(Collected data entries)
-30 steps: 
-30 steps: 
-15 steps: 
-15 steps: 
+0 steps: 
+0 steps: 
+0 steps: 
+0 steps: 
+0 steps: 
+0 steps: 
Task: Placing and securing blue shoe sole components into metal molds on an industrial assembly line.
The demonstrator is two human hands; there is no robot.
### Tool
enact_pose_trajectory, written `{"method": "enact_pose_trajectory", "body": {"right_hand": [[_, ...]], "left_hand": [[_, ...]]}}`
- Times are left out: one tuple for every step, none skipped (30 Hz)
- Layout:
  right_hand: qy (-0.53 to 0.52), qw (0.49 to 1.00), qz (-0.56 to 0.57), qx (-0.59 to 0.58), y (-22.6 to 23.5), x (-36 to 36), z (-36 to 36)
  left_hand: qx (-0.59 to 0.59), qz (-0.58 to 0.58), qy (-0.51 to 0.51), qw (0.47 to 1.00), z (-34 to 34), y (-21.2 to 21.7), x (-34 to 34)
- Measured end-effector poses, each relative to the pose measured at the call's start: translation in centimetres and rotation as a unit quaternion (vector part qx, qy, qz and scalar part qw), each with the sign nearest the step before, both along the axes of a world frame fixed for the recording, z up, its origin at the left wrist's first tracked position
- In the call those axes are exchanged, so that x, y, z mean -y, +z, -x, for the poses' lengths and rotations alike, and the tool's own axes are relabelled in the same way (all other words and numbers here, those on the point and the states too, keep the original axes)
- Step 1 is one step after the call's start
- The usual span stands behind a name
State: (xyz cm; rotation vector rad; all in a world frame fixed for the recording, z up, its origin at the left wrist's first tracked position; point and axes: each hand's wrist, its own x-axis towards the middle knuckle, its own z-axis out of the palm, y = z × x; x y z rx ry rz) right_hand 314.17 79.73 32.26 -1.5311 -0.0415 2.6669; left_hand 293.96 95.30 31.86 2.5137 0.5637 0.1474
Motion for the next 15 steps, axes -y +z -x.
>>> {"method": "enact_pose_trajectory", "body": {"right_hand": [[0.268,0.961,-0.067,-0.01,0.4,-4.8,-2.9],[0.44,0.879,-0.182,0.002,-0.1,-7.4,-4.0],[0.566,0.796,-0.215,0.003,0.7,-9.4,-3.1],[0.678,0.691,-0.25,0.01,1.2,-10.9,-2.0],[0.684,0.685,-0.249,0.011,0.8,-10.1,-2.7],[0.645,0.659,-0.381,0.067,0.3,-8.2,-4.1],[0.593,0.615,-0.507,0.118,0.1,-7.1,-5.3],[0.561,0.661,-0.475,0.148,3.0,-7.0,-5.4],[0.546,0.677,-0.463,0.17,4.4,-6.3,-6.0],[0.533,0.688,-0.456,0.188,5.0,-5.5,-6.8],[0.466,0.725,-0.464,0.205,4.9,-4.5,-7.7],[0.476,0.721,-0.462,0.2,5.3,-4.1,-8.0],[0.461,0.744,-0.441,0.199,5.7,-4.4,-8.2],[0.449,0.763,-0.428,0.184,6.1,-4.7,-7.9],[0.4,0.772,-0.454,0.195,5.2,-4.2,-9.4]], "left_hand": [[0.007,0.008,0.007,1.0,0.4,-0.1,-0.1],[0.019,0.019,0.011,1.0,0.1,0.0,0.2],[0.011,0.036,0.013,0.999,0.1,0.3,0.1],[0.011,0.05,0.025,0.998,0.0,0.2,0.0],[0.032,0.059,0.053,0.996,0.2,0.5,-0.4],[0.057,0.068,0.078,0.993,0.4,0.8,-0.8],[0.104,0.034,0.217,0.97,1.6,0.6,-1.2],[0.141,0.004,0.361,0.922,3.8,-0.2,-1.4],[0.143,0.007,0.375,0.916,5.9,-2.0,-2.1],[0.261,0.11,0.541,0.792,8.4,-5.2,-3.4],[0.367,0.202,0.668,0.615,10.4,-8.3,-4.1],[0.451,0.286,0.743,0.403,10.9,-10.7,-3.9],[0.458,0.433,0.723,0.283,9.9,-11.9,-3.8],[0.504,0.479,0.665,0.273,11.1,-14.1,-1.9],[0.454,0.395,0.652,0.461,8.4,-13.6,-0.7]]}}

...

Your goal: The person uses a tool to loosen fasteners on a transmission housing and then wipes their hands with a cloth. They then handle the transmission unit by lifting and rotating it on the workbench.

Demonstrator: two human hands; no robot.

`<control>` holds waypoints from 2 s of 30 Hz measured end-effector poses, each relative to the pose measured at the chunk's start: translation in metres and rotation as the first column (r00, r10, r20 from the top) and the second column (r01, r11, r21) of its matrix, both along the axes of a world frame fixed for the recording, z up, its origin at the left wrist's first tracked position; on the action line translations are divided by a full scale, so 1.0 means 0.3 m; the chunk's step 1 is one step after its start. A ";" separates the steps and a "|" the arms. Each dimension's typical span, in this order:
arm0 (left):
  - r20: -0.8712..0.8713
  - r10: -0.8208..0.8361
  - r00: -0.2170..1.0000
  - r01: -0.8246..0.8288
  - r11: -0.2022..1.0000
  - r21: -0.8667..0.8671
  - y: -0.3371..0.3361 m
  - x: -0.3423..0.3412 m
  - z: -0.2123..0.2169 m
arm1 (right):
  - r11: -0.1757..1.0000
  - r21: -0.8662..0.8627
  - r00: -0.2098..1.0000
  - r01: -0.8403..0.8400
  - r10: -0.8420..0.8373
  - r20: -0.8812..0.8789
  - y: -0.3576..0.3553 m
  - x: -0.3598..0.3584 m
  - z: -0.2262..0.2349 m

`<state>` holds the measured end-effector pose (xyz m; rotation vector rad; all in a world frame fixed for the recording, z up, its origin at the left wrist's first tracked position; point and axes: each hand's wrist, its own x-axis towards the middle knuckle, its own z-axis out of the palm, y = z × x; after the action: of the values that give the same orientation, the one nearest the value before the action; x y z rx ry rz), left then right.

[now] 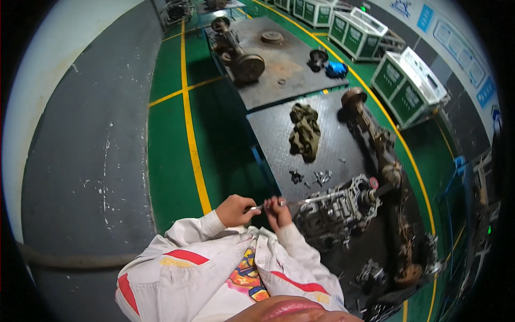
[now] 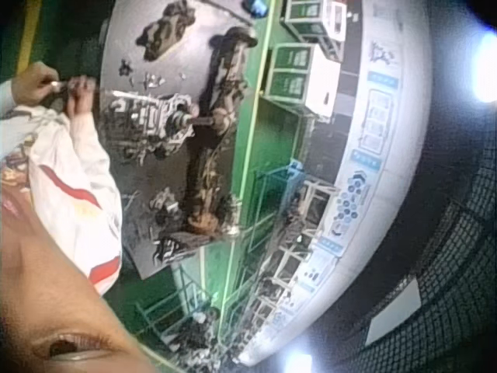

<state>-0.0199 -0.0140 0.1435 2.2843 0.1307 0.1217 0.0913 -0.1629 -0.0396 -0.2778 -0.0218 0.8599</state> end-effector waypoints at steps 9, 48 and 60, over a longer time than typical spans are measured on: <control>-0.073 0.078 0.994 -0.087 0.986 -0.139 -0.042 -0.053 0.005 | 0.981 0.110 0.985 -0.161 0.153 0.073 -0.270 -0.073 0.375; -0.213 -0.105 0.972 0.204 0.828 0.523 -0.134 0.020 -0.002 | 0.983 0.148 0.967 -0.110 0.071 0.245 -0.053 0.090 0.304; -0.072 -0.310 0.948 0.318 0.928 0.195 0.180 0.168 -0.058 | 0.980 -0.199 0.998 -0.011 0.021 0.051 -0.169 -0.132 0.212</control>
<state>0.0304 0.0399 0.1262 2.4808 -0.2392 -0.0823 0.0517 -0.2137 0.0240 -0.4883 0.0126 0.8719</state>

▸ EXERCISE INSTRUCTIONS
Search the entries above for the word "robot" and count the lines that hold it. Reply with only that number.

▸ EXERCISE RESPONSE
2